As Senior Manager for Data & Research at Child Helpline International, I work with aggregated data from our global network of child helplines. The insights they provide help us identify emerging trends, better understand the risks children and young people are facing, and strengthen our advocacy at national, regional and international levels.
Behind every data point is a real child. The information we collect reflects the voices of children and young people reaching out for help — often at some of the most vulnerable moments in their lives. Each entry in a dataset represents a child or young person who chose to speak, share something personal and trust that someone would listen. That trust fundamentally shapes how we approach data governance.
This is why the launch of the Better Deal for Data (BD4D) by Tech Matters is both relevant and timely. BD4D offers a practical, values-based data governance standard for the social sector, built around seven simple commitments organizations make to the people whose data they collect. Rather than serving as a technical checklist, it sets out clear promises about transparency, responsible use and ethical stewardship of data. It is an approach that we believe would resonate strongly with child helplines.
Why This Matters
Our members operate in one of the most sensitive data environments imaginable. Children and young people disclose experiences of violence, sexual abuse, mental health distress, family conflict and, increasingly, online harms. Compliance with data protection laws is essential, but legal frameworks alone do not build trust. As we strengthen collaboration across our network, including moving toward sharing and analyzing raw data, the need for clear and shared ethical commitments becomes even more pressing.

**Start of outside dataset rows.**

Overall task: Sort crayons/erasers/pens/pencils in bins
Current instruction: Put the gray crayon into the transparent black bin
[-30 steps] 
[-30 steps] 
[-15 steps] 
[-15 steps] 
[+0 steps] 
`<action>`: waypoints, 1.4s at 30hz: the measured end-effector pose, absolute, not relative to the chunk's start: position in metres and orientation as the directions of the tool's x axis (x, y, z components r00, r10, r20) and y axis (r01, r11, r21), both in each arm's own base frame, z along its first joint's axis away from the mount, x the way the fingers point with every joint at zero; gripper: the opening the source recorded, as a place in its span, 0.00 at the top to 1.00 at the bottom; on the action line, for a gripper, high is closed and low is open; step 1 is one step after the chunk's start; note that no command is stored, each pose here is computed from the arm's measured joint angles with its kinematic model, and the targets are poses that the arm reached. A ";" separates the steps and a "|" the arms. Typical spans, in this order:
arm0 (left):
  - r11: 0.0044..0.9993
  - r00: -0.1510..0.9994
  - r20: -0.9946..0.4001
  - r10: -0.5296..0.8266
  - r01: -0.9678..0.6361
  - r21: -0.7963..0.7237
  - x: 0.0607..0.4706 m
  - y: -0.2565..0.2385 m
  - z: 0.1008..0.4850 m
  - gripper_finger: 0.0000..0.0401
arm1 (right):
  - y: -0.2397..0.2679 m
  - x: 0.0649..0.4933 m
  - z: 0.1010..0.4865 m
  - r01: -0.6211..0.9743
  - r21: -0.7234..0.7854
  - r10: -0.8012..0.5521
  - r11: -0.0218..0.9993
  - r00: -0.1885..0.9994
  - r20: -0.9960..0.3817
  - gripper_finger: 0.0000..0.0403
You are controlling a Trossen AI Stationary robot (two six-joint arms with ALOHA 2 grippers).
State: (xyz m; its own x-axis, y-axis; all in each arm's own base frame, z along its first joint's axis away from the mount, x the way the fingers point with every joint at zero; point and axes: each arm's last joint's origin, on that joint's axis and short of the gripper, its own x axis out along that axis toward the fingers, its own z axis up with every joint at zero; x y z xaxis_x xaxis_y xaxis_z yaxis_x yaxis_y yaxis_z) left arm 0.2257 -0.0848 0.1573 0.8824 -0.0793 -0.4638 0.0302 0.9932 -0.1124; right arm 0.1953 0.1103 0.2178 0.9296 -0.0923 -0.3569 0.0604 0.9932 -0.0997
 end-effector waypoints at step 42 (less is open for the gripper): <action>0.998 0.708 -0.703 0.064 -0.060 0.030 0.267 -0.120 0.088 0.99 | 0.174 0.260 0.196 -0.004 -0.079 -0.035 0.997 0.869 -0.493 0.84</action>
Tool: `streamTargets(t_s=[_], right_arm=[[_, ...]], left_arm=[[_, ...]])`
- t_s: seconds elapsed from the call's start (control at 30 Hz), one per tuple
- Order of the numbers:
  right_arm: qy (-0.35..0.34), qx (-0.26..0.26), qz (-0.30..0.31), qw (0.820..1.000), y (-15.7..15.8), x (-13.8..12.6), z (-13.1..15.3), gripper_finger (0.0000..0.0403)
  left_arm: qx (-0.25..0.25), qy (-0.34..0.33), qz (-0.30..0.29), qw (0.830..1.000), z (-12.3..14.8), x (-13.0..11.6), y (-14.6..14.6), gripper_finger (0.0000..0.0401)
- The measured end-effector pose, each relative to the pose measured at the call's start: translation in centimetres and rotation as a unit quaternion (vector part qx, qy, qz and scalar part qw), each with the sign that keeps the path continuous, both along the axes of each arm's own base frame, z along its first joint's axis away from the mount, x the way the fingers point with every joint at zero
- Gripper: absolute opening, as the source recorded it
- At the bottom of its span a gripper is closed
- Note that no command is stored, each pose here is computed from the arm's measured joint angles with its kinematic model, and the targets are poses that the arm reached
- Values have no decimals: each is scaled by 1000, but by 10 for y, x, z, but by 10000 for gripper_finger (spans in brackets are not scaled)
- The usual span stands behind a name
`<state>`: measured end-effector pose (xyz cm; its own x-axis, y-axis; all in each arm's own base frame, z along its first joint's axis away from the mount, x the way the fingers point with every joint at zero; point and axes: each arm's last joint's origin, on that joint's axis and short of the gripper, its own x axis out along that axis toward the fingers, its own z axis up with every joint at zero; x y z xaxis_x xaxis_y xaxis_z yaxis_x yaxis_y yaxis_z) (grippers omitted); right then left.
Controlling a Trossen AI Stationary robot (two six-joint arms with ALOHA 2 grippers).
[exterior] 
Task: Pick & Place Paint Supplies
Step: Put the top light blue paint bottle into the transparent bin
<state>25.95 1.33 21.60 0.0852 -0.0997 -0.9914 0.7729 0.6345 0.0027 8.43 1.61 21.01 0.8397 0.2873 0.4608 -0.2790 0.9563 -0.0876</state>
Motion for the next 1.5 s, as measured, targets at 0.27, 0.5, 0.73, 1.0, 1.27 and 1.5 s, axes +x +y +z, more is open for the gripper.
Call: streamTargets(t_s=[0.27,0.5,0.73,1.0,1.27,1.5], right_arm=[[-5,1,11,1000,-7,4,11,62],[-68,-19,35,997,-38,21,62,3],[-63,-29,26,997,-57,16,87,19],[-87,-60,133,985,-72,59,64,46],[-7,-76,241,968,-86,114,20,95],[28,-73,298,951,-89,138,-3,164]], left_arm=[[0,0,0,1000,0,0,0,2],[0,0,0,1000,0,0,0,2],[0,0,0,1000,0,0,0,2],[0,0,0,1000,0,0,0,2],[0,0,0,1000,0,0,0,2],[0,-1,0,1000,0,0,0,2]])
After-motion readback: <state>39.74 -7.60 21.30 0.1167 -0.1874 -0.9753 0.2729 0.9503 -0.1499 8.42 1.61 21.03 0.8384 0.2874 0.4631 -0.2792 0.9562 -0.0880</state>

Ultimately, what matters is whether children and young people would recognize our data practices as fair and respectful. BD4D shifts the conversation from “Are we compliant?” to a more important question: “Are we clear and accountable to the people behind the data?” This aligns with our child rights-based approach and our commitment to ensuring that the information children share is used solely to support their rights and wellbeing.
BD4D encourages us to think carefully about how we explain data use in child-friendly language, how we ensure information is used solely for social benefit, and how we hold partners and service providers to the same standards of care. As more children seek support through webchat, messaging platforms and other digital channels, strong and ethical data stewardship becomes even more critical.
Engaging with BD4D offers an opportunity to strengthen trust across the global child helpline movement and to make responsible, rights-based data governance a shared standard across our network.